# Die Waffenkammer 1:56th early war tiger I



## Stella Cadente (Dec 25, 2006)

just got this in from Canada a few days ago and picked it up from my local LGS, and oh my fucking jesus babies in a blender drank by satan...it must be the most amazing lump of resin heaven I have ever laid eyes on.

























the machine gun is molded into the resin...its not seperate and its not broken *sperms*
















































the handle is molded into the friggin hatch *sperms SPERMS*

















I'm gonna enjoy building this tonight, it doesn't need much cleaning as there is no mold release residue, the thickest parts of resin from the mold have been removed already, there was 1 tiny bit of damage in a mud flap snapping off (not bad since it came overseas in a cardboard box and easy to repair or show as natural damage), and it looks so easy to put together.

FW eat your heart out.


----------



## The Sullen One (Nov 9, 2008)

Looks nice and I love the name Stella. Do us a favour and PM me when you've posted pics of the finished tank.


----------



## shaantitus (Aug 3, 2009)

You are right, that is beautiful. Both the fact that is is a TigerI and the quality of the model. Looking forward to seeing this assembled and painted to your usual standard.


----------



## Stella Cadente (Dec 25, 2006)

shaantitus said:


> Looking forward to seeing this assembled


done, and if the weather is good in the morning will get a pic of it built


shaantitus said:


> and painted to your usual standard.


you mean piss poor and heavily reliant on washes :biggrin:


----------



## HorusReborn (Nov 19, 2008)

yep... That's the kind of resin I love!!


----------



## Stella Cadente (Dec 25, 2006)

built, and undercoated and sprayed brown like my grrrman infantry, try and get some painted today before work


----------



## Guarder22 (Jan 15, 2011)

Nice clean looking kit, how much did it cost you?


----------



## Stella Cadente (Dec 25, 2006)

Guarder22 said:


> Nice clean looking kit, how much did it cost you?

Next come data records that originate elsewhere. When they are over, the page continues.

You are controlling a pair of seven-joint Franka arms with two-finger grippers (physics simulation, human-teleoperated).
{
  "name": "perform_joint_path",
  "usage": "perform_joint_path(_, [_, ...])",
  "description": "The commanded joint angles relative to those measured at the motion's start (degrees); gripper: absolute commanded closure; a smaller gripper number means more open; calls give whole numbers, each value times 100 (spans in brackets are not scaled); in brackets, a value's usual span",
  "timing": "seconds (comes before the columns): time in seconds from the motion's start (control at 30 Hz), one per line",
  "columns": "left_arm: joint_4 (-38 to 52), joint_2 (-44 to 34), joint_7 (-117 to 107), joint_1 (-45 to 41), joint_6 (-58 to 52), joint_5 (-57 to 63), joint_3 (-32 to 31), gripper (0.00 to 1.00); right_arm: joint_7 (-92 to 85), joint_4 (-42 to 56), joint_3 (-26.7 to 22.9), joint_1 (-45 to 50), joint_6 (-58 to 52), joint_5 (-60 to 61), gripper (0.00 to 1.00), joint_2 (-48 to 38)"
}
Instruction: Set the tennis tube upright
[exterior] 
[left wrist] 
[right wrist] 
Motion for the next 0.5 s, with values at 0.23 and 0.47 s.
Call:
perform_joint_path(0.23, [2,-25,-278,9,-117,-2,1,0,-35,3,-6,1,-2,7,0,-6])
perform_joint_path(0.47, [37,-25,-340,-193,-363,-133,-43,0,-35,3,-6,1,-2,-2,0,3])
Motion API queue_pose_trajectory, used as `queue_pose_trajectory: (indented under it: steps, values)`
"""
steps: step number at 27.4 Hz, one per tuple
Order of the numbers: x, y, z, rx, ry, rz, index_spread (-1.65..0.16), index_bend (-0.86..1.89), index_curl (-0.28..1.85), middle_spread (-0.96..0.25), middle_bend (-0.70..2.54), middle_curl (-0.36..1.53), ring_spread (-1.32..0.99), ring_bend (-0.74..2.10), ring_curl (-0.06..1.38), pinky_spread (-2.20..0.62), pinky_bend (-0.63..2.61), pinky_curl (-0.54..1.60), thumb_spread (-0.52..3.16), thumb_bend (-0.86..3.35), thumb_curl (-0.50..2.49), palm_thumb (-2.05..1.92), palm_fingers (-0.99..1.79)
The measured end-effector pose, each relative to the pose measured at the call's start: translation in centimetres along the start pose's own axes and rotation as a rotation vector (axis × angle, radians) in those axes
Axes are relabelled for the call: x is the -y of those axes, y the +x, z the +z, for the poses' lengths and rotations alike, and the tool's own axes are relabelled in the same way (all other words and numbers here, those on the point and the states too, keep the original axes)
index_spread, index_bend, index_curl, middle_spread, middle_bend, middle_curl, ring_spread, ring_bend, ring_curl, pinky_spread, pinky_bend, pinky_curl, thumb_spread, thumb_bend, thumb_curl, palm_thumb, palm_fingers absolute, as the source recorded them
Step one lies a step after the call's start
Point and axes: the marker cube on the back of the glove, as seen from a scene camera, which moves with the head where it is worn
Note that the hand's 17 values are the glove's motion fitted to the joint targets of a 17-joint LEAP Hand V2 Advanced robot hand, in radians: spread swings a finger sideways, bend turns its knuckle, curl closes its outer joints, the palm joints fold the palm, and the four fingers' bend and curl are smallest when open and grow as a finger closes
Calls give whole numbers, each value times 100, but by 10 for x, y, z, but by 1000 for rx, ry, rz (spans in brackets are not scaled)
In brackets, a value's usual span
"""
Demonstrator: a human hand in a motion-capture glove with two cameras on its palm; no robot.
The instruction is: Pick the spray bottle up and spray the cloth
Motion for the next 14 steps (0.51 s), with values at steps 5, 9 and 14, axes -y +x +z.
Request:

£26, not bad for the quality, scale and fact it came from canada


----------



## zrolimit (Sep 23, 2008)

hey Stella, the tank looked very promising in pieces but seeing it assembled it looks aces. i love the model and i cant wait to see you paitning it with your usual skill. by the way what is the company that makes the kit? thanks.


----------



## Stella Cadente (Dec 25, 2006)

zrolimit said:


> by the way what is the company that makes the kit?


die waffenkammer
http://www.diewaffenkammer.com/


----------



## bitsandkits (Mar 18, 2008)

just looking at the link i really like the British A34 comet, how big is your tank in actual size? the scale thing is something im still getting my head round, i have a few 1:35 which i like the size of , 1:72 seems too small but 1:56 is new to me.


----------



## Stella Cadente (Dec 25, 2006)

Tiger 542 finished and ready

























































bits: it is about 4 1/4 inches long, about 2 1/2 inches tall and about the same wide, being 1:56th its about as close to proper scale as you can get for true scaled 25/28mm models


----------



## zrolimit (Sep 23, 2008)

hey Stella  another beautifully painted tank from you. its a real pleasure seeing your work. should look great on your wargames table. ill have to get an allied force to play you at Disposable Heroes sometime. anyways keep up the great work, 10/10


----------



## Stella Cadente (Dec 25, 2006)

yes you should, I need sherman target practice.


----------



## zrolimit (Sep 23, 2008)

haha well you know my track record in wargames  you always get plenty of target practice when we play. my armies always get wiped out to a man but playing you is immense fun


----------



## Stella Cadente (Dec 25, 2006)

zrolimit said:


> haha well you know my track record in wargames  you always get plenty of target practice when we play. my armies always get wiped out to a man but playing you is immense fun


at least your consistent.


----------



## HorusReborn (Nov 19, 2008)

it's a decent job stella... I do think your decals are waaayy too white and need to be toned down and dirtied like the rest of the model. You should drybrush it with the base colour to eliminate the pooling of the wash you gave it... I may be wrong, but my books on the Tiger say that the tiger was painted in Grey (early edition) as the yellow wasn't in use until mid-late 1943


----------



## Sigur (Dec 9, 2010)

Nice work and thanks for the link. Very interesting indeed. The kit seems to be very nicely done and the price is very good for resin at such a quality.


----------



## Djinn24 (Jan 12, 2008)

Wouldn't the tow ropes be a silver color?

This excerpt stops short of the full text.